A method for identifying faulty cells using a classification tree-based UE diagnosis in LTE
Muñoz et al. EURASIP Journal on Wireless Communications and
Networking (2017) 2017:130
DOI 10.1186/s13638-017-0914-3
RESEARCH
Open Access
A method for identifying faulty cells using
a classification tree-based UE diagnosis in LTE
P. Muñoz1* , R. Barco1 , E. Cruz2 , A. Gómez-Andrades1 , E. J. Khatib1 and N. Faour2
Abstract
The latest advances in wireless technologies have led to a proliferation of data mobile devices and services. As a
consequence, mobile networks have experienced a significant increase in data traffic, while voice traffic has shown
nearly no growth. It is therefore essential for operators to understand the data traffic behavior at the user level in order
to ensure a good customer experience. In the radio access networks (RANs), traditional solutions based on cell-level
measurements are not adequate to analyze performance of individual users.
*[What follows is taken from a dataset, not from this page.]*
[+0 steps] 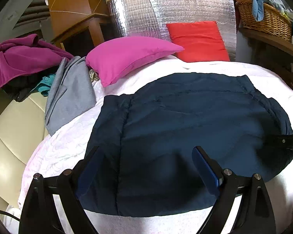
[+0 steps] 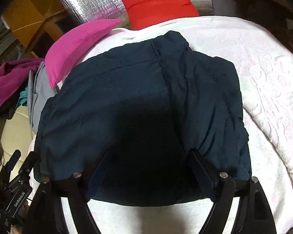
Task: Fold large clothes
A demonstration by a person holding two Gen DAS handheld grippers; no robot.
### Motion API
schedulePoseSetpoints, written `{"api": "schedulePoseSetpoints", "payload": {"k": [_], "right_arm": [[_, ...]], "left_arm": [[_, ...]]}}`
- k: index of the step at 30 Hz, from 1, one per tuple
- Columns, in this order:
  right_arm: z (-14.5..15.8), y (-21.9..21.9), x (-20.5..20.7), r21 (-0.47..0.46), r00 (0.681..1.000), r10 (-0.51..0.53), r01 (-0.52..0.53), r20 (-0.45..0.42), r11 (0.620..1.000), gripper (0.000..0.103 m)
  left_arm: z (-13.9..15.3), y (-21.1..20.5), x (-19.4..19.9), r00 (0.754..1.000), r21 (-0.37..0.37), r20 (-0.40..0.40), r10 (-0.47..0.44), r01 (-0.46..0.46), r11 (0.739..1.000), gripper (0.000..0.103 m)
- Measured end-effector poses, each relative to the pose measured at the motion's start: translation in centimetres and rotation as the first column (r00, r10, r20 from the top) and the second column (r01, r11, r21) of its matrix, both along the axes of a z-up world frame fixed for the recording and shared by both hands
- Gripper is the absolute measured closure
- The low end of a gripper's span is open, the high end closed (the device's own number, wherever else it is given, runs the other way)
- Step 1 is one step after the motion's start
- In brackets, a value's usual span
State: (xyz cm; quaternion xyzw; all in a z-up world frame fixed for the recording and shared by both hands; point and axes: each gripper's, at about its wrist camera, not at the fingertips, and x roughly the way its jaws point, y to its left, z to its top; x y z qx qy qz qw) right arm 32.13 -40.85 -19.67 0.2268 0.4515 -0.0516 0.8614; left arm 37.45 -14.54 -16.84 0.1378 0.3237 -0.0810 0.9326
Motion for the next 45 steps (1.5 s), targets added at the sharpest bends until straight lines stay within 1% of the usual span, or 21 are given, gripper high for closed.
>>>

Instead, novel alternatives such as the
use of call traces and the definition of new user-centric indicators will provide detailed and valuable information for
each connection. One of the key measurements related to data services is the user throughput. In this work, the user
throughput is adopted as the main attribute to conduct diagnosis in the RAN, which has typically been the bottleneck
for data services. To that end, a binary classification tree is proposed to determine the root cause of poor throughput
in user-level data sessions. Then, this information is aggregated at the cell level in order to provide effective diagnosis
of degraded cells. In particular, a correlation-based analysis of the cell status is proposed in order to identify abnormal
cell behaviors in an automatic way. Evaluation has been carried out with datasets from live cellular networks. Results
show that the proposed diagnosis approach is an effective means to identify the main factors that limit the user
throughput in network cells.
Keywords: Self-healing, Fault diagnosis, Long-Term Evolution, Correlation, Self-Organizing Networks
1 Introduction
During the last years, the wireless data services have
become the dominant traffic source in cellular networks.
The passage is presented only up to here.